Shareholders force plant propagator into liquidation

A long-standing South Canterbury wholesale plant business which employed 28 staff has been placed into liquidation by shareholder resolution.

In their initial report to creditors and shareholders of Headford Propagators, liquidators Trevor and Emma Laing said the reasons cited included a recent significant reduction in turnover — estimated at more than $400,000 in the last two months — reduced plant sales, loss of regional and local authority sales, transport rate competition and a significant increase in costs.

The business, near Morven, has been supplying plants to the wholesale market since 1994. The majority owners are Grant Hayman, who is also chief executive, and his wife, Robynne.

Waimate Mayor Craig Rowley said it was very disappointing and he felt for both the Haymans and the other families affected.
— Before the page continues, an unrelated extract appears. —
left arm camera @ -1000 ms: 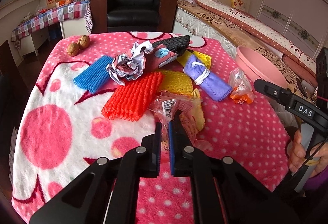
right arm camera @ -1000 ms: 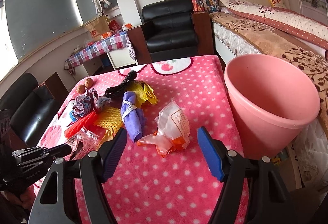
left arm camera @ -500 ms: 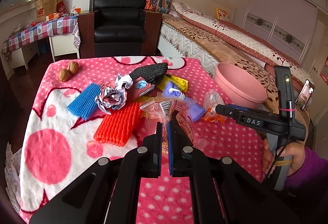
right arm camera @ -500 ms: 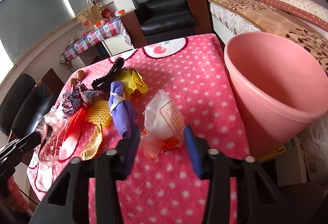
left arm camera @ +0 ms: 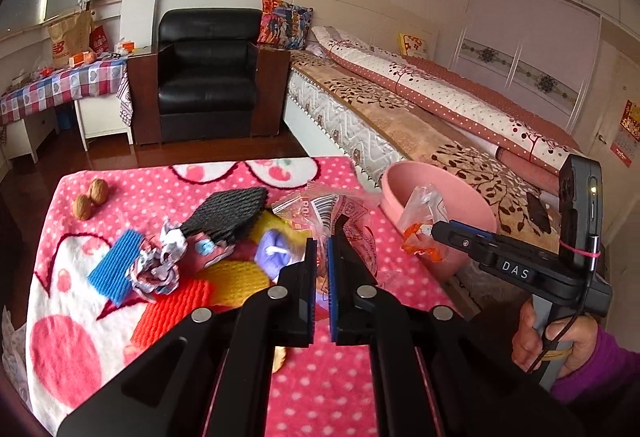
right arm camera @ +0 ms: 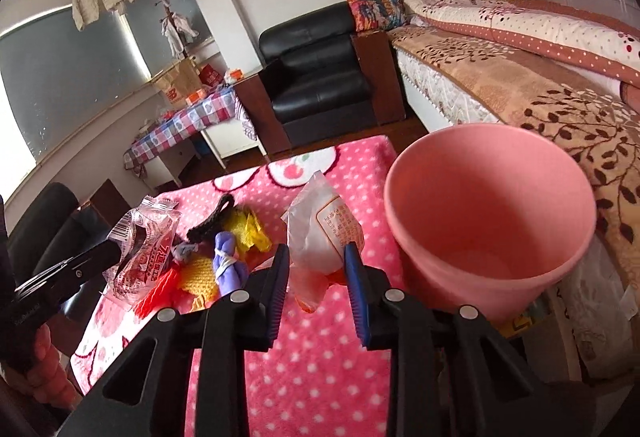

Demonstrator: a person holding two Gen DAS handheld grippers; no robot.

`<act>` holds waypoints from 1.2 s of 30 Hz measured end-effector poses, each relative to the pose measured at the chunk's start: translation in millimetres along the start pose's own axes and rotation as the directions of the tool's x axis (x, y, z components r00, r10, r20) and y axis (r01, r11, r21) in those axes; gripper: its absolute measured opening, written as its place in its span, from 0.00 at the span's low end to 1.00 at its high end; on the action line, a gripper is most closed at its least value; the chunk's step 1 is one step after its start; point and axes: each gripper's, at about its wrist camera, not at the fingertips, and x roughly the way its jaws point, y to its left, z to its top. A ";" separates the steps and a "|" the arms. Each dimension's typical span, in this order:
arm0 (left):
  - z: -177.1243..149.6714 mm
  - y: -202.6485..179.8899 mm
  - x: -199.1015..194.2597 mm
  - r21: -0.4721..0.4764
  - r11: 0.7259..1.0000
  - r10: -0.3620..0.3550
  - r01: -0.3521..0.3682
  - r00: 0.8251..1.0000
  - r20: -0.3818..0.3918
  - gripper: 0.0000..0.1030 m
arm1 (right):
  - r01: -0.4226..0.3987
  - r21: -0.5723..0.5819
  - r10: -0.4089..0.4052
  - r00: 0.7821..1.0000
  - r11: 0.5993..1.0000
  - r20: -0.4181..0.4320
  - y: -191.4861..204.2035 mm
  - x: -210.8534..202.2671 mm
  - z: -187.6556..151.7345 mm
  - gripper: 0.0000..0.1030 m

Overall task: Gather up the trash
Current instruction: 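Carry both wrappers over the pink bucket and open both tools to drop them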

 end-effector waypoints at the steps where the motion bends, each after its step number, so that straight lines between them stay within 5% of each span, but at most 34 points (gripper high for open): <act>1: 5.0 -7.5 4.3 0.011 1.000 -0.008 0.008 1.000 0.008 0.04 | 0.008 0.014 -0.008 1.000 1.000 0.012 -5.9 -4.3 3.8 0.27; 16: 48.4 -111.4 106.4 0.098 0.986 -0.131 0.134 0.991 -0.035 0.04 | 0.227 0.169 -0.243 0.967 0.959 0.081 -98.9 -20.9 31.1 0.27; 28: 40.3 -129.8 181.3 0.073 0.987 -0.130 0.140 0.983 -0.126 0.05 | 0.304 0.170 -0.313 0.949 0.937 0.028 -120.1 4.4 29.2 0.32; 31: 40.0 -128.0 185.1 0.068 0.987 -0.135 0.145 0.982 -0.134 0.25 | 0.310 0.165 -0.320 0.947 0.936 0.034 -119.0 4.1 28.7 0.48; 33: 39.9 -126.7 185.8 0.057 0.986 -0.148 0.157 0.979 -0.144 0.36 | 0.318 0.166 -0.328 0.944 0.933 0.038 -119.0 3.1 28.7 0.50; 36: 41.9 -124.2 181.9 0.043 0.985 -0.162 0.170 0.977 -0.136 0.36 | 0.312 0.173 -0.324 0.945 0.934 0.044 -116.6 -0.7 28.7 0.50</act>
Times were tough like everywhere else.

"I hate to see any business in the district go down that sort of route," he said.

The company operated a nursery involved in large-scale propagation of plants from seeds and cuttings for the wholesale market. It also provided a freight service to deliver plants, trees and general freight as well as providing engineering services.

The liquidators had only recently been appointed and their knowledge at this stage was limited. It appeared the director (Mr Hayman) and shareholders had sought appropriate professional advice and taken proactive action which, to some extent, had limited the effects of the company’s financial situation, the report said.

Assets comprised commercial freight vehicles, including large truck and trailer units, and specialised machinery and equipment used in the engineering workshop and in the nursery operation. There was also a significant amount of plant inventory at varying stages of growth.

There were 24 registrations recorded on the Personal Property and Securities Register. The liquidators were aware of referential employee entitlements outstanding relating to wages and holiday pay entitlements, which was expected to be significant.

The liquidators had also been advised the company has Inland Revenue Department liabilities. Initial inquiries indicated the company had substantial inventory available for realisation and those funds, after costs of sale had been deducted, would be applied to preferential debt.

At this stage, the liquidators were aware of 93 unsecured creditors.